Le positionnement des entreprises françaises pose problème. En effet, et contrairement à ce que l’on  observe aux Etats-Unis ou en Allemagne, notre industrie se spécialise dans les activités de basse ou moyenne-basse technologie (1):

  « (…) parmi l’échantillon des 1350 plus gros budgets mondiaux de R&D, les entreprises françaises se caractérisent par une intensité globale en R&D inférieure (respectivement 2,7% et 4,5% de leur chiffe d’affaires consacré au financement de la R&D) (…) Ainsi, les entreprises de forte intensité technologique (…) dans les secteurs liés aux technologies de l’information et de la communication et à la santé (…) ne représentent que 6% des entreprises de l’échantillon français contre plus du quart de l’échantillon américain« .

L’auteur souligne que les pouvoirs publics en ont pris conscience, comme tend à le démontrer l’affectation d’un quart du « grand emprunt » (35 milliards d’euros) au financement des secteurs d’avenir (biotechnologies, nano-biotech…).

En revanche, Estelle Dhont-Peltrault conteste l’idée selon laquelle notre pays manquerait d’entreprises de taille intermédiaire « capables de s’engager dans des projets de R&D d’envergure  tout gardant une forte flexibilité de l’offre« .

Elle indique que la densité (ratio d’entreprises à la population en âge de travailler) des entreprises de 250 à 5000 salariés est la même qu’aux Etats-Unis et que ces dernières réalisent 30% des dépenses en R&D contre 24% outre-atlantique.

Il convient que les pouvoirs publics concentrent leurs aides sur les entreprises existantes.

Agir  de 2 façons  pour encourager la R&D

Synthétisons la pensée de l’auteur.

Pour accroître les dépenses de R&D privées, il existe deux options qui concernent deux populations cibles distinctes:

  • Une action intensive, qui vise à améliorer  la part du chiffre d’affaires que les entreprises consacrent à la R&D (R&D/CA). Sont concernées en premier lieu les entreprises industrielles de 50 à 5000 salariés qui se signalent par des efforts d’innovations relativement faibles (entre 2,1 et 2,5% du CA contre 4% aux Etats-Unis). Il est en effet étonnant de constater que l’effort d’innovation suit chez nous une courbe en U en fonction de la taille des entreprises, alors qu’il reste plutôt stable aux Etats-Unis
  • Une action extensive sur le chiffre d’affaires. En effet, l’auteur constate qu’il existe un déficit général de productivité des entreprises françaises (moindre capacité à dégager du chiffre d’affaires par salarié), y compris lorsqu’elles  engagent des dépenses  en R&D plus fortes que leurs homologues américaines! Les entreprises de moins de 250 salariés du secteur non manufacturier  présentent un déficit de chiffre d’affaires important qui appelle une réponse spécifique. Pour permettre à ces firmes de transformer leurs projets en succès commerciaux, le papier recommande de s’inspirer du Small Business Act, qui accompagne  les pme américaines à tous les stades du processus d’innovation.

Remarques

Dans ce travail fort utile, il aurait été intéressant de mentionner les difficultés de financement que rencontrent les pme innovantes mais aussi de préciser que l’innovation ne passe pas forcément par le canal de la R&D technologique (par exemple l’organisation du travail).

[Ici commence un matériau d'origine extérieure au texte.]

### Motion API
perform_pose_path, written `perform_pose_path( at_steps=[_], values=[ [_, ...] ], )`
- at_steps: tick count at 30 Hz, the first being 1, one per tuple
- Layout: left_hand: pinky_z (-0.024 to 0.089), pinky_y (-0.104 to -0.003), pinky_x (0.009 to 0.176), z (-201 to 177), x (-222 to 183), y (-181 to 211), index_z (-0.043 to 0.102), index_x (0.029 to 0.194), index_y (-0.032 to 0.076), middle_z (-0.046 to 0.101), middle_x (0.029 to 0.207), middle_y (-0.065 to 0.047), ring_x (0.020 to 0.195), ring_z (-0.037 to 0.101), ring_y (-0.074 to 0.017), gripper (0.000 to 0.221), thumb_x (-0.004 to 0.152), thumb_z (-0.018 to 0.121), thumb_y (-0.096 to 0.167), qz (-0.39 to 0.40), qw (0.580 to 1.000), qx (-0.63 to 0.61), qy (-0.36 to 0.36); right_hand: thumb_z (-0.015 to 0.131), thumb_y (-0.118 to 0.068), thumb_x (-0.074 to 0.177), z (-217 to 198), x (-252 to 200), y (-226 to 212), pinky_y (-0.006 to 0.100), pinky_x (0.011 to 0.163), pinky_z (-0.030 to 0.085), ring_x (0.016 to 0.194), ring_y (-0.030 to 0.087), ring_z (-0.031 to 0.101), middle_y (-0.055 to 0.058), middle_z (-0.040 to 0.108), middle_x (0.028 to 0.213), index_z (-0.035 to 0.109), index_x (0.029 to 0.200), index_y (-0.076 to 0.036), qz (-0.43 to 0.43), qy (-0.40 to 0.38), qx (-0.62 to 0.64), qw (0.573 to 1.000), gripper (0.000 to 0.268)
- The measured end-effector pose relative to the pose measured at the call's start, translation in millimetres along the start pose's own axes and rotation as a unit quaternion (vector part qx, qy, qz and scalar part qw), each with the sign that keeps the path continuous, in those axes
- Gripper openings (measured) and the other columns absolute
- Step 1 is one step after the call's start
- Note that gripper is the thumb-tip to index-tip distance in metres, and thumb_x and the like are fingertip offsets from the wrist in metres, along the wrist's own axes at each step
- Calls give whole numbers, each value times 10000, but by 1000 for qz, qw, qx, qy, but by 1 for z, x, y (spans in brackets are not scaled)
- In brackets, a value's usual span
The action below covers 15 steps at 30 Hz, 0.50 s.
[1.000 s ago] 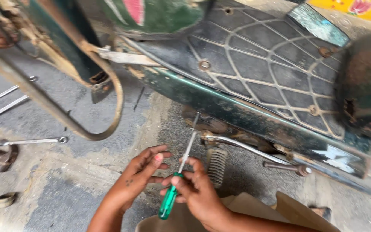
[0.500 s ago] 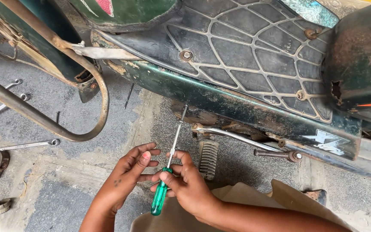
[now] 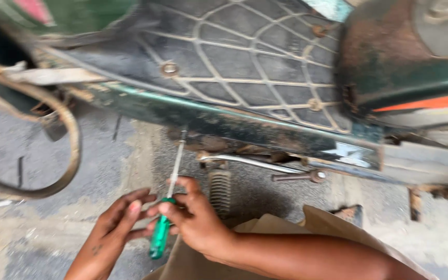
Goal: The person sits on the floor beside a green scooter and uses a green-handled screwdriver to unscrew a screw from the scooter's lower body panel near the footrest. They keep turning the screwdriver for most of the episode, at one point steadying the screw with the other hand, while wrenches lie on the floor nearby.
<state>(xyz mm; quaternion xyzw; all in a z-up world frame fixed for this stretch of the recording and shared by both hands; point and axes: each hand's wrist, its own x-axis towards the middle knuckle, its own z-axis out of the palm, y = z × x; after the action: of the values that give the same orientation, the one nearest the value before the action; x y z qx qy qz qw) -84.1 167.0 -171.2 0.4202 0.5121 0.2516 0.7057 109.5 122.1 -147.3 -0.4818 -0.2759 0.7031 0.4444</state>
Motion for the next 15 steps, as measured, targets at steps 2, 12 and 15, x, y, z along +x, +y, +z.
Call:
perform_pose_path(
  at_steps=[2,12,15],
  values=[
    [600,-423,895,-8,7,-29,556,1396,80,713,1313,-107,1176,697,-245,556,952,507,411,-42,999,24,2,542,-120,1036,-4,0,-3,357,770,608,910,225,730,148,707,1122,328,1471,-104,0,1,1,1000,486],
    [687,-473,761,-26,-20,-91,661,1349,48,789,955,-184,879,774,-278,756,939,388,620,-116,989,-65,-61,469,-120,1058,23,-4,9,327,803,619,952,216,715,93,684,1174,264,1540,-116,-46,21,103,993,524],
    [682,-449,701,-18,-30,-81,665,1213,-50,800,881,-200,812,798,-280,755,945,338,576,-98,990,-89,-55,472,-106,1055,28,-14,0,319,760,609,913,194,717,106,685,1162,308,1547,-87,-58,34,93,993,519]
  ],
)
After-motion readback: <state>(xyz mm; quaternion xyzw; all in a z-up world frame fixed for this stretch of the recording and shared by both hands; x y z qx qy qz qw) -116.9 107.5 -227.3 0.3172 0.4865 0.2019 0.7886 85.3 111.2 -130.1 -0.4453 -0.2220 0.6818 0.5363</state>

Enfin, on pourrait analyser l’impact de la R&D sur la productivité des entreprises en décomposant cette variable: de la manière suivante:  CA/S=CA/R&D. R&D/S (avec CA=chiffre d’affaires, S=effectifs salariés).

A partir là, il serait aisé de distinguer parmi les entreprises celles qui connaissent un déficit dotation de R&D par salarié de celles qui ont une moindre rendement en R&D (voire les deux à la fois).

 D. G

 

 

(1) Voir J-L Beffa, Pour une nouvelle politique industrielle, Rapport pour le Président de la République, 2005 (réf. de l’auteure).

E. Dhont-Peltrault, « R&D et structure des entreprises: une comparaison France/ Etats-Unis« , Centre d’analyse stratégique, La note de veille, n°173, Avril 2010.